- _RECORDS SUPPLIED_:
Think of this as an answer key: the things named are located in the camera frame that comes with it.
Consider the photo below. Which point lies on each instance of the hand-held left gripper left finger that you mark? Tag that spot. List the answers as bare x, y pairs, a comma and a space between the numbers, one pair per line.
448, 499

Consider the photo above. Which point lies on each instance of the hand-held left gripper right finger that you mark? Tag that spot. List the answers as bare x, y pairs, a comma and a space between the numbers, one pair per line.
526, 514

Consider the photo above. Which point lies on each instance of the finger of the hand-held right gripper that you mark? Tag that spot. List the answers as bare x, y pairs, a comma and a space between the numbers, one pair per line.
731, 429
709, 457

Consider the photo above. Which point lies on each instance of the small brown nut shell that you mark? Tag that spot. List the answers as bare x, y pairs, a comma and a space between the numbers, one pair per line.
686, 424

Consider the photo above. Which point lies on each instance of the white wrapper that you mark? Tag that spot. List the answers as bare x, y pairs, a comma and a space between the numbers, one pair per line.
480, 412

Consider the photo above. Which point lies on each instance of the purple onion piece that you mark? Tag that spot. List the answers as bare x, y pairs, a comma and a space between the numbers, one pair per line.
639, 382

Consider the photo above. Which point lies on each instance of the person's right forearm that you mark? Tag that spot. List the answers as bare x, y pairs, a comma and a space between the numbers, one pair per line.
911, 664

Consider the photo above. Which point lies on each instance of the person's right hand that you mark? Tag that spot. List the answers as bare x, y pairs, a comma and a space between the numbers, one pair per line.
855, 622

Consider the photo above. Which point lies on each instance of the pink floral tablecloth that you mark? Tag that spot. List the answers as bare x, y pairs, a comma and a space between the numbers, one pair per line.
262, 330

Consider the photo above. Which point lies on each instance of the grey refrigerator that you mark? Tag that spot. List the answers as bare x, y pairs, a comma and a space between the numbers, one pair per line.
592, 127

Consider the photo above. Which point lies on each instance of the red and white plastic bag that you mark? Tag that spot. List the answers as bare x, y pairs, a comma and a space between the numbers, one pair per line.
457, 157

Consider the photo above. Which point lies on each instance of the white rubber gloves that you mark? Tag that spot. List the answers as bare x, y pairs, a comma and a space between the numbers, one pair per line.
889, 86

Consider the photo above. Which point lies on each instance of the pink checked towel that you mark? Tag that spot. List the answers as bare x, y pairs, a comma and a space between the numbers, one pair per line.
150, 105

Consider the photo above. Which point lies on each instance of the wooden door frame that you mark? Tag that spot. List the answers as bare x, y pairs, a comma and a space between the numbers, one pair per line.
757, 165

- _PROBLEM DETAILS_: Each line of the data is to be retyped exactly.

- _RESULT OF THIS EXERCISE_:
Think of this as an answer key: the things named are located in the camera frame that comes with it.
Consider the photo below. Which point lies on each instance of the hand-held left gripper left finger that you mark? Tag that spot. List the answers as bare x, y pairs, a comma and a space between the numbers, one pair per line.
448, 499

Consider the photo above. Which point lies on each instance of the hand-held left gripper right finger that you mark? Tag that spot. List the answers as bare x, y pairs, a comma and a space between the numbers, one pair per line.
526, 514

Consider the photo above. Which point lies on each instance of the finger of the hand-held right gripper that you mark? Tag that spot. List the answers as bare x, y pairs, a comma and a space between the numbers, one pair per line.
731, 429
709, 457

Consider the photo above. Which point lies on each instance of the small brown nut shell that you mark? Tag that spot. List the answers as bare x, y pairs, a comma and a space between the numbers, one pair per line.
686, 424

Consider the photo above. Which point lies on each instance of the white wrapper that you mark? Tag that spot. List the answers as bare x, y pairs, a comma and a space between the numbers, one pair per line.
480, 412

Consider the photo above. Which point lies on each instance of the purple onion piece that you mark? Tag that spot. List the answers as bare x, y pairs, a comma and a space between the numbers, one pair per line.
639, 382

Consider the photo above. Which point lies on each instance of the person's right forearm that you mark? Tag that spot. List the answers as bare x, y pairs, a comma and a space between the numbers, one pair per line.
911, 664

Consider the photo above. Which point lies on each instance of the person's right hand that you mark? Tag that spot. List the answers as bare x, y pairs, a comma and a space between the numbers, one pair per line.
855, 622

Consider the photo above. Which point lies on each instance of the pink floral tablecloth that you mark? Tag that spot. List the answers as bare x, y pairs, a comma and a space between the numbers, one pair per line.
262, 330

Consider the photo above. Which point lies on each instance of the grey refrigerator that you mark? Tag that spot. List the answers as bare x, y pairs, a comma and a space between the numbers, one pair per line.
592, 127

Consider the photo above. Which point lies on each instance of the red and white plastic bag that you mark? Tag that spot. List the answers as bare x, y pairs, a comma and a space between the numbers, one pair per line.
457, 157

Consider the photo above. Which point lies on each instance of the white rubber gloves that you mark? Tag that spot. List the answers as bare x, y pairs, a comma and a space between the numbers, one pair per line.
889, 86

Consider the photo above. Which point lies on each instance of the pink checked towel that you mark? Tag that spot. List the answers as bare x, y pairs, a comma and a space between the numbers, one pair per line.
150, 105

Consider the photo above. Which point lies on each instance of the wooden door frame that you mark? Tag that spot. List the answers as bare x, y pairs, a comma and a space between the numbers, one pair per line.
757, 165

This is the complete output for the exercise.